= WORK INSTRUCTIONS =
Output the complete listing exactly.

____ DATA BLOCK

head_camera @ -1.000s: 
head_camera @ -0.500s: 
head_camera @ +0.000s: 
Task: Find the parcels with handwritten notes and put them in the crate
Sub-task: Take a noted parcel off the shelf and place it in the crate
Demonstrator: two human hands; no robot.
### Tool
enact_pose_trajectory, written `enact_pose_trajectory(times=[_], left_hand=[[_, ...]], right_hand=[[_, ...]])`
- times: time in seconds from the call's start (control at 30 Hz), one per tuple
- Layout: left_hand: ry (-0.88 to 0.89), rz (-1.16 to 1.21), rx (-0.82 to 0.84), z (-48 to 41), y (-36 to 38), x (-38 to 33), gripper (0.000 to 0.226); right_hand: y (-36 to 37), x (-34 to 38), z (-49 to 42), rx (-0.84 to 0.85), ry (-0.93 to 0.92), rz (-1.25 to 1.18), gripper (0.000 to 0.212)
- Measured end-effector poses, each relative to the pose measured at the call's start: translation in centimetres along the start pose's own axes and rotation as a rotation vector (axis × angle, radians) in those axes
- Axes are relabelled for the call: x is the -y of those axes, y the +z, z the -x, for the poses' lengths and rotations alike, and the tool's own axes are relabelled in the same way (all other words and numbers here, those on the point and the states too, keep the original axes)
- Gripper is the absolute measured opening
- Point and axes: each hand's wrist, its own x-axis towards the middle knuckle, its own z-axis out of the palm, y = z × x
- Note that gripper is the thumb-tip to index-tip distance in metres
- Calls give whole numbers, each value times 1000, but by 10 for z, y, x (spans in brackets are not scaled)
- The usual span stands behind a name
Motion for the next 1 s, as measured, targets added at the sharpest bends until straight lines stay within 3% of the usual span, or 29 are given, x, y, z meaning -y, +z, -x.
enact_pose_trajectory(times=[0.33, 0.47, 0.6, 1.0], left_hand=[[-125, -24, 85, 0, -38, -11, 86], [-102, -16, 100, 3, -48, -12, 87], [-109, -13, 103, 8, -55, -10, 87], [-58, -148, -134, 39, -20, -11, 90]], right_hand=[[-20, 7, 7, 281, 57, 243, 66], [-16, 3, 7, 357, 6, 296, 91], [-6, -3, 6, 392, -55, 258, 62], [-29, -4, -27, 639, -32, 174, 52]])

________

= SOLUTION TO THE PROBLEM =
head_camera @ -1.000s: 
head_camera @ -0.500s: 
head_camera @ +0.000s: 
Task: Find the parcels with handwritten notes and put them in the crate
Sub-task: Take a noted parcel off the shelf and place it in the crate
Demonstrator: two human hands; no robot.
### Tool
enact_pose_trajectory, written `enact_pose_trajectory(times=[_], left_hand=[[_, ...]], right_hand=[[_, ...]])`
- times: time in seconds from the call's start (control at 30 Hz), one per tuple
- Layout: left_hand: ry (-0.88 to 0.89), rz (-1.16 to 1.21), rx (-0.82 to 0.84), z (-48 to 41), y (-36 to 38), x (-38 to 33), gripper (0.000 to 0.226); right_hand: y (-36 to 37), x (-34 to 38), z (-49 to 42), rx (-0.84 to 0.85), ry (-0.93 to 0.92), rz (-1.25 to 1.18), gripper (0.000 to 0.212)
- Measured end-effector poses, each relative to the pose measured at the call's start: translation in centimetres along the start pose's own axes and rotation as a rotation vector (axis × angle, radians) in those axes
- Axes are relabelled for the call: x is the -y of those axes, y the +z, z the -x, for the poses' lengths and rotations alike, and the tool's own axes are relabelled in the same way (all other words and numbers here, those on the point and the states too, keep the original axes)
- Gripper is the absolute measured opening
- Point and axes: each hand's wrist, its own x-axis towards the middle knuckle, its own z-axis out of the palm, y = z × x
- Note that gripper is the thumb-tip to index-tip distance in metres
- Calls give whole numbers, each value times 1000, but by 10 for z, y, x (spans in brackets are not scaled)
- The usual span stands behind a name
Motion for the next 1 s, as measured, targets added at the sharpest bends until straight lines stay within 3% of the usual span, or 29 are given, x, y, z meaning -y, +z, -x.
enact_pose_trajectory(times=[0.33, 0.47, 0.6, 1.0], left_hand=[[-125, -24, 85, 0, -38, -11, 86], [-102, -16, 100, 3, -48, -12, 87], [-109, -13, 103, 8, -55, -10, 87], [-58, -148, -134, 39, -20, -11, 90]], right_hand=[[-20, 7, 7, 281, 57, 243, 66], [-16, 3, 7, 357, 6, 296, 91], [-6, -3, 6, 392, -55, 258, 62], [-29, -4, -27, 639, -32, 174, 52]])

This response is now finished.